From Witness to Responsibility: What We Choose to Carry Forward by Gina Casalegno

Today’s reflection session offered time to pause and hear the thoughts of others on this journey we are walking with one another. Many personal narratives resonated with the disparate thoughts I jotted down in my notebook and that have been rattling around in the few quiet moments we’ve had over the past few days. 

I first thought I would write about the juxtaposition of the pure beauty I see in the landscape surrounding us with the ugliness borne by the Jewish people whose home was once this beautiful land. But something is nagging at me that I feel a need to wrestle with by getting some unformed thoughts on the page.

The notion of choices continues to ring for me. We’ve heard about this in our seminars with Michael and as a repeated theme in Natalia’s teachings these first few days. Early in my journey, I wrestled with the idea these were true choices to be made. One of the first times I felt like I began to understand the enormity of The Holocaust was in my early teens, watching Sophie’s Choice with my mom. At the time, I didn’t appreciate or know of the controversial nature of Styron’s choices made in the novel that subsequently showed up in the film. And still, it was with the movie that I began to contemplate how the millions of lives lost all were millions of individual stories and histories, like Ellen said today at our reflection: it was 1 plus 1 plus 1…

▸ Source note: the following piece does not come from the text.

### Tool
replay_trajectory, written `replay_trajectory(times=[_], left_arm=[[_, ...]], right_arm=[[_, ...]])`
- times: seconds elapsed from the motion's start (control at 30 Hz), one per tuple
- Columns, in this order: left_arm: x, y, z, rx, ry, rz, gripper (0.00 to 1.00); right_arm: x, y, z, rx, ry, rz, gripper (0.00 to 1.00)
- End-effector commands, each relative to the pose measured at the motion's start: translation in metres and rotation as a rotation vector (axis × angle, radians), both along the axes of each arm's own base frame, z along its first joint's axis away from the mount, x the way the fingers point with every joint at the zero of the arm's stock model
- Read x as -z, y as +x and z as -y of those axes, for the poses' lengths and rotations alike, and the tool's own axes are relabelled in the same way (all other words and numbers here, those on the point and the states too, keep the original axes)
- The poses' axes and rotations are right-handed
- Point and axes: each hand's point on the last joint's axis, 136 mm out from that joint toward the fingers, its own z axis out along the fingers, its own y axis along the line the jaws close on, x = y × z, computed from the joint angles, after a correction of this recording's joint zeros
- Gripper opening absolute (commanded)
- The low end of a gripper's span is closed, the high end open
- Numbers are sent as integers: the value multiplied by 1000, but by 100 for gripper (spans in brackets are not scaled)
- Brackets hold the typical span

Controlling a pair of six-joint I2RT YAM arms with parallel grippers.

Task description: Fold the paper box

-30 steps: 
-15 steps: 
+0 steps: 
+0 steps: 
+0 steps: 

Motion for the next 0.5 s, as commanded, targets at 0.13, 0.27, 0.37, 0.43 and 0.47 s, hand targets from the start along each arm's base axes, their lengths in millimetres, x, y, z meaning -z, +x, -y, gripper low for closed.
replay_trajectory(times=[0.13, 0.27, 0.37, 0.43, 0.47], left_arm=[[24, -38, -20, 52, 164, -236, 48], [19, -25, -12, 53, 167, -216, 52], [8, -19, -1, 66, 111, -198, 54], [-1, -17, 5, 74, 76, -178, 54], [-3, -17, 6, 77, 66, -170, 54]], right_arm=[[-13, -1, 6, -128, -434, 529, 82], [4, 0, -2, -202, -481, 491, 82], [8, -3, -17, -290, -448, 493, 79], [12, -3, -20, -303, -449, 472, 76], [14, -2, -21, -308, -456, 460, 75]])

In watching the movie, centered on Sophie as a mother with a “choice” to make as an impossible decision that was not of her making, I couldn’t really reconcile that it was a true choice. To me, it felt like a decision more than a choice. One that was anchored in imposition by evil, not a choice rooted in her agency.

Early in my professional life, I was trained as an advocate for those who were survivors of sexual violence. One of the first things we learned was how important it was to give agency to those impacted by sexual violence. The crimes committed against them were crimes of power, and anything we could do to restore power and agency to them would be important in supporting their healing. 

I’ve been coming back to that training over the past few days when reflecting on the stories of Ringelblum and Czerniaków and so many others who made choices, impossible choices, as Jews facing the terrors inflicted by Nazis. Although they may have been choiceless choices, as framed by Langer, seeing them as choices offers me a way to reframe the role of agency for the victims of the Holocaust. And for those who witnessed the inhumanity of the Nazi regime and stood up to protect their fellow Poles with places of refuge to hide or helped smuggle food to them. These choices, these acts of resistance were all that some had in their power to hold on to their own and collective humanity in the face of atrocity. 

As members of the CWB community who have walked this journey, who have heard the 2nd generation stories of survival, who have walked the path of those who didn’t survive, we have a responsibility to uplift the stories of those who perished and those who lived. As we sat in the memorial site of Treblinka, with every butterfly that softly approached, every flower that sprung forth from the soil, every tree that stood tall in a beautiful landscape, I am reminded I can choose to honor their collective memories by taking forward all that I’ve learned and experienced on this journey.

I am grateful to the educators of our experience—Michael back in Pittsburgh, Natalia on Bus 1, the Rabbis, Hedy, Adam, and all of you who have generously shared your stories with us. And to Tsipy, Ellen and Victor for curating and making possible this life-changing journey, you have my enduring gratitude.